> Data shown
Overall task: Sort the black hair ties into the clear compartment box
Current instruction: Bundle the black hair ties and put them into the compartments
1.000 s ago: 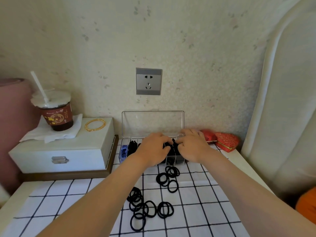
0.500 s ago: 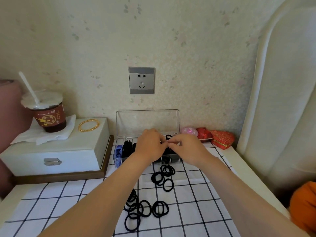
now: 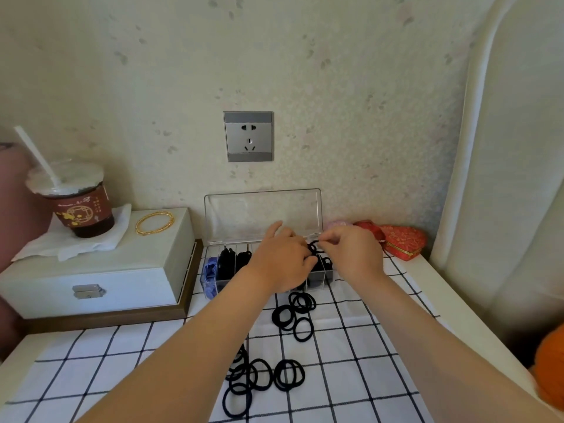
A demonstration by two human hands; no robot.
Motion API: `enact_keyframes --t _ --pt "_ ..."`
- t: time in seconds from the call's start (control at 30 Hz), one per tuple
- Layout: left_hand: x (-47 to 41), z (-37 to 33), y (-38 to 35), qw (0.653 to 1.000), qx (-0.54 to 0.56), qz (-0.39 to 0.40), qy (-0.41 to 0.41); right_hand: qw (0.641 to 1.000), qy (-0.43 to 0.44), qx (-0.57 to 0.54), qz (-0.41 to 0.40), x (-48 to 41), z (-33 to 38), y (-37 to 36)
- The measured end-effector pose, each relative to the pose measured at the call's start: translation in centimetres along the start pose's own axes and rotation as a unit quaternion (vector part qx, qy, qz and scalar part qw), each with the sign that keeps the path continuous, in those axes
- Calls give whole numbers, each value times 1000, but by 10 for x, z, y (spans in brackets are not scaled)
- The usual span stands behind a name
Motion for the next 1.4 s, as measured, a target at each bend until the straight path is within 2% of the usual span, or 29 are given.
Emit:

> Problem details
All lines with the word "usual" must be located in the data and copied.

> Answer space
- The usual span stands behind a name
Motion for the next 1.4 s, as measured, a target at each bend until the straight path is within 2% of the usual span, or 29 are given.

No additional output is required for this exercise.